**TASK**
What you need to produce from the material below is an exact transcription of the lines from the one with "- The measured" through the one with "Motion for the", both included, and no other line.
[[ DATA EXCERPT, beginning ]]
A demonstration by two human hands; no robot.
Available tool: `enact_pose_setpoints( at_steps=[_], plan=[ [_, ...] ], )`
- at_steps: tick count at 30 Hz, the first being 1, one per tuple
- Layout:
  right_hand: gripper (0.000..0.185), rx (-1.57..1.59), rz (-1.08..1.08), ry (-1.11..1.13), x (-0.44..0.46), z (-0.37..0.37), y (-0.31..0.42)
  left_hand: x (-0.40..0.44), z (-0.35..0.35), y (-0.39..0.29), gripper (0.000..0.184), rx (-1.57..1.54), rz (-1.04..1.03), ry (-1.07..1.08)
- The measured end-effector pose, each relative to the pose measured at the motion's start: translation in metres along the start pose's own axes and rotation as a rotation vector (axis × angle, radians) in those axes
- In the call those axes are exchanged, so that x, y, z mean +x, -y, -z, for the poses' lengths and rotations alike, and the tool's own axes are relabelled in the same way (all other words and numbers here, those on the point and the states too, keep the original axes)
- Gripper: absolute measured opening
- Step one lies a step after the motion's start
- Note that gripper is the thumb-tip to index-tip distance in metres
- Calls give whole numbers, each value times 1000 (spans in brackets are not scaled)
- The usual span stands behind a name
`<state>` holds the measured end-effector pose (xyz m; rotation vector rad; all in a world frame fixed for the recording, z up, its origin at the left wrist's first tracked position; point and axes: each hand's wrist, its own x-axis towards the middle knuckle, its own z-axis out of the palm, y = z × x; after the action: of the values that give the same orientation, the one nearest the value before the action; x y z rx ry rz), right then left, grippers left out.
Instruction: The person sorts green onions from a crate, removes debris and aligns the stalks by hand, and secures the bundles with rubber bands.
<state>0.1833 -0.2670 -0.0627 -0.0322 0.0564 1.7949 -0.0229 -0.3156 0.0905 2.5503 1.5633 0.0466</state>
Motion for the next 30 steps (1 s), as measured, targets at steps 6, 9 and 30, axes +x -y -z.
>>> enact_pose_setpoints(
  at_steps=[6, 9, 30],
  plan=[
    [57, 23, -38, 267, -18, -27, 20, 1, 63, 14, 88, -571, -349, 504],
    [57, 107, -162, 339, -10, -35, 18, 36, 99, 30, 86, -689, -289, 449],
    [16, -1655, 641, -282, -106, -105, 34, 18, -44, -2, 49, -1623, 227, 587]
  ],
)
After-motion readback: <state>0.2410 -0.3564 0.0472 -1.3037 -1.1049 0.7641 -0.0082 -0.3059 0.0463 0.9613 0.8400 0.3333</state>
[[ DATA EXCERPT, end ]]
**ANSWER TO THE PROBLEM**
- The measured end-effector pose, each relative to the pose measured at the motion's start: translation in metres along the start pose's own axes and rotation as a rotation vector (axis × angle, radians) in those axes
- In the call those axes are exchanged, so that x, y, z mean +x, -y, -z, for the poses' lengths and rotations alike, and the tool's own axes are relabelled in the same way (all other words and numbers here, those on the point and the states too, keep the original axes)
- Gripper: absolute measured opening
- Step one lies a step after the motion's start
- Note that gripper is the thumb-tip to index-tip distance in metres
- Calls give whole numbers, each value times 1000 (spans in brackets are not scaled)
- The usual span stands behind a name
`<state>` holds the measured end-effector pose (xyz m; rotation vector rad; all in a world frame fixed for the recording, z up, its origin at the left wrist's first tracked position; point and axes: each hand's wrist, its own x-axis towards the middle knuckle, its own z-axis out of the palm, y = z × x; after the action: of the values that give the same orientation, the one nearest the value before the action; x y z rx ry rz), right then left, grippers left out.
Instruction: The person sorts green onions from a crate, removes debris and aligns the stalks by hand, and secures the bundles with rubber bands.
<state>0.1833 -0.2670 -0.0627 -0.0322 0.0564 1.7949 -0.0229 -0.3156 0.0905 2.5503 1.5633 0.0466</state>
Motion for the next 30 steps (1 s), as measured, targets at steps 6, 9 and 30, axes +x -y -z.

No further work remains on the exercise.